Work item:
In the listing beneath this line, copy exactly the lines starting with the one containing "Tag the blue d block visible above." and going on through the one containing "Tag the blue D block upper visible above.".

Information given:
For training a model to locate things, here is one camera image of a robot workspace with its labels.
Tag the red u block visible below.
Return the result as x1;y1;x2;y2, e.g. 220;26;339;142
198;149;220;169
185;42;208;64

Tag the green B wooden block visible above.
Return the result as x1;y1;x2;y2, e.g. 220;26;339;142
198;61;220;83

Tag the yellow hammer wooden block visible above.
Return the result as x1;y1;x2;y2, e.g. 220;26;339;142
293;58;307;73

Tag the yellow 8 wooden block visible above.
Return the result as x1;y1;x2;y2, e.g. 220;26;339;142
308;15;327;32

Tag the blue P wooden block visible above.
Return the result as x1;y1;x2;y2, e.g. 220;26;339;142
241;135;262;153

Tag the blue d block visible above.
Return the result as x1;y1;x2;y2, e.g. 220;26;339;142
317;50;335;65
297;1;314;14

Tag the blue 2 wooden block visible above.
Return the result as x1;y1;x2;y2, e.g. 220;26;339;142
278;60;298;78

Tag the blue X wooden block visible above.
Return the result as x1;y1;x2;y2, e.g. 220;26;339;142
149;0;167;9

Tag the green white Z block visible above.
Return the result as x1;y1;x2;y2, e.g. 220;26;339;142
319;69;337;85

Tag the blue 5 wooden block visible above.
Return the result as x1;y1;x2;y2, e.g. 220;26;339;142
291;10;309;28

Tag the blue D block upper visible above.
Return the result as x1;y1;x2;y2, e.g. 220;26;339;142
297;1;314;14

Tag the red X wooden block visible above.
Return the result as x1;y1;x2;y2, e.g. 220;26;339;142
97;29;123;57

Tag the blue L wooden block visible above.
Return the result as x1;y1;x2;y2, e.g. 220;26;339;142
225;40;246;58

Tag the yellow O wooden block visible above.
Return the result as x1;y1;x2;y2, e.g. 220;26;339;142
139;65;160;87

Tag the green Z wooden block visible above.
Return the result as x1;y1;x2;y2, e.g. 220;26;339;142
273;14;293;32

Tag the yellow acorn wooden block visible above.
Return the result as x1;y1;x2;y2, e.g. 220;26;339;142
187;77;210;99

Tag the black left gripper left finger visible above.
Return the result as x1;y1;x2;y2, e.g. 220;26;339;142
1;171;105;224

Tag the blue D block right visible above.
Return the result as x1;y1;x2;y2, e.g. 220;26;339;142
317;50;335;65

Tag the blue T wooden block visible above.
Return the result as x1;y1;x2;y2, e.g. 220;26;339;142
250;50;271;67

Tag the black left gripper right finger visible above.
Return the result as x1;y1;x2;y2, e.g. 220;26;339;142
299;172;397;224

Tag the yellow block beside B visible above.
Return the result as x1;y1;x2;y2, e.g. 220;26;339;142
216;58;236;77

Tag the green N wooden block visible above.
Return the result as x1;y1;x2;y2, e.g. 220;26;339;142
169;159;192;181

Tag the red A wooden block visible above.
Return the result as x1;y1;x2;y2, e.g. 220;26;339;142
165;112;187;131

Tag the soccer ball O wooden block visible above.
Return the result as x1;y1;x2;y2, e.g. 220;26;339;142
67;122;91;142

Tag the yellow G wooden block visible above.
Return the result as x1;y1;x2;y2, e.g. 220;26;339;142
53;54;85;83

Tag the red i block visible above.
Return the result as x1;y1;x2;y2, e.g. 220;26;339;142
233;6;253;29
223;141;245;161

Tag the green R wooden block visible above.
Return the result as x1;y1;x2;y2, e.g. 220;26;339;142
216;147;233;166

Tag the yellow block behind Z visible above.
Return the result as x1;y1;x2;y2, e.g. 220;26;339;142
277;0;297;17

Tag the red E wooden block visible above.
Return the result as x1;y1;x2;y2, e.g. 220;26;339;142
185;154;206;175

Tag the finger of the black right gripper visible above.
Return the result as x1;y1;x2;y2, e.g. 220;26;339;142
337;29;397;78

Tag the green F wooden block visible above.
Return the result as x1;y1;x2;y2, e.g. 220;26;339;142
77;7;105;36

Task result:
Tag the blue d block visible above.
Return the result as x1;y1;x2;y2, e.g. 220;26;339;142
317;50;335;65
297;1;314;14

Tag the blue 2 wooden block visible above.
Return the result as x1;y1;x2;y2, e.g. 220;26;339;142
278;60;298;78

Tag the blue X wooden block visible above.
Return the result as x1;y1;x2;y2, e.g. 220;26;339;142
149;0;167;9

Tag the green white Z block visible above.
Return the result as x1;y1;x2;y2, e.g. 220;26;339;142
319;69;337;85

Tag the blue 5 wooden block visible above.
Return the result as x1;y1;x2;y2, e.g. 220;26;339;142
291;10;309;28

Tag the blue D block upper visible above.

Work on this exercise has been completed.